» Raw data
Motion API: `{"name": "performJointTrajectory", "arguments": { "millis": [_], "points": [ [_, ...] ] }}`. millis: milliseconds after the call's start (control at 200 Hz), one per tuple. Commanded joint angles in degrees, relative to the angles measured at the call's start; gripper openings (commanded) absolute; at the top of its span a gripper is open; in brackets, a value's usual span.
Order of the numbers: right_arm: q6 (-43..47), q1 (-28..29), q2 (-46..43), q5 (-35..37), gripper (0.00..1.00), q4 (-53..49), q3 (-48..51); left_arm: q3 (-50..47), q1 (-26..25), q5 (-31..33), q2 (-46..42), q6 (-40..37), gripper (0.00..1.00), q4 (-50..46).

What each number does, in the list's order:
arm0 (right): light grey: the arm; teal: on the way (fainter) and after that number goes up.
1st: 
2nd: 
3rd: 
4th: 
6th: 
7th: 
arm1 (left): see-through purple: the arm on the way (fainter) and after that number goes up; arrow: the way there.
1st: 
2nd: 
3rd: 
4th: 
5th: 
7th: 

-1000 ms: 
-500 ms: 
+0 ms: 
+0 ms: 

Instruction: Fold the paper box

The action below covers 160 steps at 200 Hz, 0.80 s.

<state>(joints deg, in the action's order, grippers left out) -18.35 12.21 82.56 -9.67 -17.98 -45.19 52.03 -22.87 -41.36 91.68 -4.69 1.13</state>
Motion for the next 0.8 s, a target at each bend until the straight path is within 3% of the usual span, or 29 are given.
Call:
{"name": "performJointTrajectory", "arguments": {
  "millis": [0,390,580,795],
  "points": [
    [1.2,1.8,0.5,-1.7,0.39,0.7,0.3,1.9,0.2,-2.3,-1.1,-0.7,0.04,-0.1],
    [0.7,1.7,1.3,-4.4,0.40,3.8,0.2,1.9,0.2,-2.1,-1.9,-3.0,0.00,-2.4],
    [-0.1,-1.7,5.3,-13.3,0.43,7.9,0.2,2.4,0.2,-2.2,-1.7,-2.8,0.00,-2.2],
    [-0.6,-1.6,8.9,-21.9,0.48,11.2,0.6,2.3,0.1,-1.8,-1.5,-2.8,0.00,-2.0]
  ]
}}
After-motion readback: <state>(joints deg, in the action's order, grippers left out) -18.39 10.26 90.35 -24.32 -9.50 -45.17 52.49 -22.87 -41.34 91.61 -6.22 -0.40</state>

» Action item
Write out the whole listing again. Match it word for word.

» Exercise result
Motion API: `{"name": "performJointTrajectory", "arguments": { "millis": [_], "points": [ [_, ...] ] }}`. millis: milliseconds after the call's start (control at 200 Hz), one per tuple. Commanded joint angles in degrees, relative to the angles measured at the call's start; gripper openings (commanded) absolute; at the top of its span a gripper is open; in brackets, a value's usual span.
Order of the numbers: right_arm: q6 (-43..47), q1 (-28..29), q2 (-46..43), q5 (-35..37), gripper (0.00..1.00), q4 (-53..49), q3 (-48..51); left_arm: q3 (-50..47), q1 (-26..25), q5 (-31..33), q2 (-46..42), q6 (-40..37), gripper (0.00..1.00), q4 (-50..46).

What each number does, in the list's order:
arm0 (right): light grey: the arm; teal: on the way (fainter) and after that number goes up.
1st: 
2nd: 
3rd: 
4th: 
6th: 
7th: 
arm1 (left): see-through purple: the arm on the way (fainter) and after that number goes up; arrow: the way there.
1st: 
2nd: 
3rd: 
4th: 
5th: 
7th: 

-1000 ms: 
-500 ms: 
+0 ms: 
+0 ms: 

Instruction: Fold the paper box

The action below covers 160 steps at 200 Hz, 0.80 s.

<state>(joints deg, in the action's order, grippers left out) -18.35 12.21 82.56 -9.67 -17.98 -45.19 52.03 -22.87 -41.36 91.68 -4.69 1.13</state>
Motion for the next 0.8 s, a target at each bend until the straight path is within 3% of the usual span, or 29 are given.
Call:
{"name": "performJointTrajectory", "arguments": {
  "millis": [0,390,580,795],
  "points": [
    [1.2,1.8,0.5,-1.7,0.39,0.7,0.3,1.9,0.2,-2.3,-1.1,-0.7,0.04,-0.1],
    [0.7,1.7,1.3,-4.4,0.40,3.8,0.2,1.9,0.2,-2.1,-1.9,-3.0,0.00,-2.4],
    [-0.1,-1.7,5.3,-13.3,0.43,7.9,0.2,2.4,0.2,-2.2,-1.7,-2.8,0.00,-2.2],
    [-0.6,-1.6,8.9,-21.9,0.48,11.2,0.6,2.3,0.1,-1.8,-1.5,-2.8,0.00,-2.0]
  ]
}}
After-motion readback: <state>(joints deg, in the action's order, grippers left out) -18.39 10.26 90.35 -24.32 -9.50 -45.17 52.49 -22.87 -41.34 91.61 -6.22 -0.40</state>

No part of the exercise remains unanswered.